Defendant acknowledged a kitchen incident involving touching but he denied touching
V.'s vagina. He described putting his hand on her pants and rubbing his hand up and
down. Defendant eventually admitted his hand went inside V.'s pants but he denied
putting his fingers on or inside her vagina. Defendant ultimately admitted touching V.'s
pubic hair but he denied going "inside."
Defendant admitted to the officers that another incident had occurred about three
years earlier. Defendant said he had rubbed V.'s leg with his fingers. He said that he
knew what he did was wrong.
Defendant finally admitted touching V. when she was between the ages of eight to
10 years. Defendant said he rubbed V.'s leg and then went inside her pants but he
claimed he did not go under her panties or "inside."
Detective Mina suggested that defendant write apology letters to V. and to his
wife, which he did.
Carl Lewis, whom the court recognized as an expert in the area of CSAAS,
testified. At the outset, Lewis clarified that that the syndrome was not a diagnosis of
child abuse and he was not aware of the facts of this individual case. He described the
five categories of CSAAS: secrecy, helplessness, entrapment and accommodation,
delayed, conflicted, and unconvincing disclosure, and retraction.

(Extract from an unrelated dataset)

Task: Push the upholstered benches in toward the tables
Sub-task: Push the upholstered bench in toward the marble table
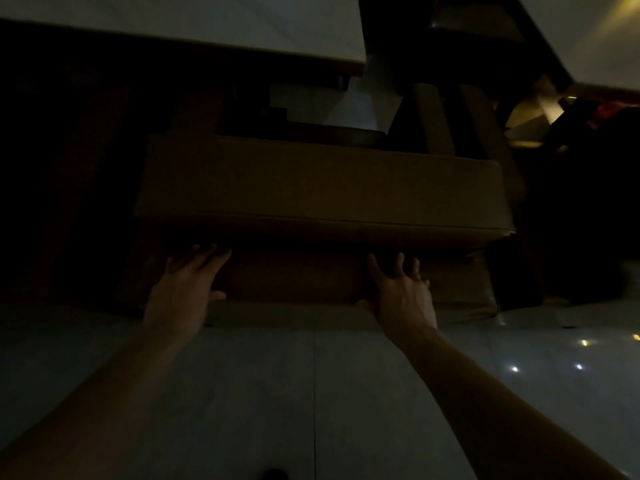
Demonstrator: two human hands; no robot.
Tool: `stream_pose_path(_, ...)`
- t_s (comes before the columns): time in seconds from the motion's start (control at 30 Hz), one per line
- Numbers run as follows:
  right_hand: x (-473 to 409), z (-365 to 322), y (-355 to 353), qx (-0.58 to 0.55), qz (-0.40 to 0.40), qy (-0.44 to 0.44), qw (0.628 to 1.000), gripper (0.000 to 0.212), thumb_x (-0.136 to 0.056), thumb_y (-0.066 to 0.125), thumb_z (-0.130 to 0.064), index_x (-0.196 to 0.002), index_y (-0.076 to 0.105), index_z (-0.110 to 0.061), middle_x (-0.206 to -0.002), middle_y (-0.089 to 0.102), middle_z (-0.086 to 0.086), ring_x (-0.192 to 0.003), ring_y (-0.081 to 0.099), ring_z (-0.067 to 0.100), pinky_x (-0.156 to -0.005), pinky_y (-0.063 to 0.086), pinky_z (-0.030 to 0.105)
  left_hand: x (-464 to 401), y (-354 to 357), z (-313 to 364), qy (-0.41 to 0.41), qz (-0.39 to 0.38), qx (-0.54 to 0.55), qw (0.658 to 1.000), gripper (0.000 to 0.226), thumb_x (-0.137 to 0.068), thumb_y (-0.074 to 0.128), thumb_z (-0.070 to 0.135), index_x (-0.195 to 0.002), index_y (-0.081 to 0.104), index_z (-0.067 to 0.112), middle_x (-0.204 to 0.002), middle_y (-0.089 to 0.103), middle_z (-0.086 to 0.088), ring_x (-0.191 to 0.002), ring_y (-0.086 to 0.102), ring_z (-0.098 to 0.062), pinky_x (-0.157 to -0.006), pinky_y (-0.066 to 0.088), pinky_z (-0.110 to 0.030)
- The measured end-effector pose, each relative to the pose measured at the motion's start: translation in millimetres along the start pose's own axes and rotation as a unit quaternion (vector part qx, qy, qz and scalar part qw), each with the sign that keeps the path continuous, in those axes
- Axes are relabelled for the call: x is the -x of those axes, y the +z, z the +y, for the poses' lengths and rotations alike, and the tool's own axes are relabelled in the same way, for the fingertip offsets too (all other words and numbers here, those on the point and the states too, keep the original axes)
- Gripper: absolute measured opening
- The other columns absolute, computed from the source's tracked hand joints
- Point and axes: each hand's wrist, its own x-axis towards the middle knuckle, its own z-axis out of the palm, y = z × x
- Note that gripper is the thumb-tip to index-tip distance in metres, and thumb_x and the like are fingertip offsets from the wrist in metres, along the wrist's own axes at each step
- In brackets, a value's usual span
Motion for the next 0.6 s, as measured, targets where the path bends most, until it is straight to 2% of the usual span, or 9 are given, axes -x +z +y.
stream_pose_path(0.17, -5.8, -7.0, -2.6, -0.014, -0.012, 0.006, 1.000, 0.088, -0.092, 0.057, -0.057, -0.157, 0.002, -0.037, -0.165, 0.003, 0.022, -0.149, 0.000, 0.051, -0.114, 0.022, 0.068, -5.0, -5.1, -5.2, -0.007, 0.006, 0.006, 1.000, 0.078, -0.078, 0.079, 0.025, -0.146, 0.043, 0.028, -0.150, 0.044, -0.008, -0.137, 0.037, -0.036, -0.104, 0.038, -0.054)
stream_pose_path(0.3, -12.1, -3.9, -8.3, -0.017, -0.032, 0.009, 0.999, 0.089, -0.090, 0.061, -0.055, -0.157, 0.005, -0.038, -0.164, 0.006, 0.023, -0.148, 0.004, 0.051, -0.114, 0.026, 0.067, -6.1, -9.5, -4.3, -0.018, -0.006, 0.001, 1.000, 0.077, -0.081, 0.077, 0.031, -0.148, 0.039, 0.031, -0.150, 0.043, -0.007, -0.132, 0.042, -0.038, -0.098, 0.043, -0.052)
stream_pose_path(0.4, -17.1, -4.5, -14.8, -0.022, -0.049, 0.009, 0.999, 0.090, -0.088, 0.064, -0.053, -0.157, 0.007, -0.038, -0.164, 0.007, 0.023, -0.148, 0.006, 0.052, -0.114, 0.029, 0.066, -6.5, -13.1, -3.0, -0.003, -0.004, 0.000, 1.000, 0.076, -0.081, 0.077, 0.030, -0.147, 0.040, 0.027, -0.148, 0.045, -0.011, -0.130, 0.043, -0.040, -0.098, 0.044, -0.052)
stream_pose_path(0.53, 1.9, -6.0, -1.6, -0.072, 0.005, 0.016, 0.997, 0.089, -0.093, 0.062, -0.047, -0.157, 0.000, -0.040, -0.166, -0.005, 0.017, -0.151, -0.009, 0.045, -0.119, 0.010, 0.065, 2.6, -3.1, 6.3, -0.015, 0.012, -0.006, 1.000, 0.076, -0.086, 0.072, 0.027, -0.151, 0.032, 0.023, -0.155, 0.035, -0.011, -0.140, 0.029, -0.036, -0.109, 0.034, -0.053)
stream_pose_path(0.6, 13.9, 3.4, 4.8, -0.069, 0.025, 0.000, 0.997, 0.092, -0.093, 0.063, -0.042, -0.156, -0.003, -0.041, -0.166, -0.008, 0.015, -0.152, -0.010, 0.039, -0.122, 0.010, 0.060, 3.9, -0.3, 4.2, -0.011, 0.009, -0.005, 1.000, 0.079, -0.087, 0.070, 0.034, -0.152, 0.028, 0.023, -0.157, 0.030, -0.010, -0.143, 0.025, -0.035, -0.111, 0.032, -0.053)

The first category of secrecy relates to "the fact that the abuse of the child occurs
almost exclusively or entirely when the offender is alone or somehow isolated with the
child." An offender often goes to some length to create an atmosphere of secrecy, which
sends a message to the child that there must be something bad or wrong about the
behavior. This sense of secrecy causes a child to believe that keeping the information
secret is very important. The secrecy category shows why mental health professionals
8
should not necessarily disbelieve a claim of child sexual abuse because the abuse was not
disclosed earlier.
The second category of helplessness recognizes that children rely on adults and are
helpless in varying degrees, depending on their age, maturity, and sophistication. As a
result of this sense of helplessness, a child's process of disclosing sexual abuse may be
tentative rather than "a onetime sit-down, tell everything event." It is more common for a
child to disclose a little bit of information and gauge the reaction before divulging more.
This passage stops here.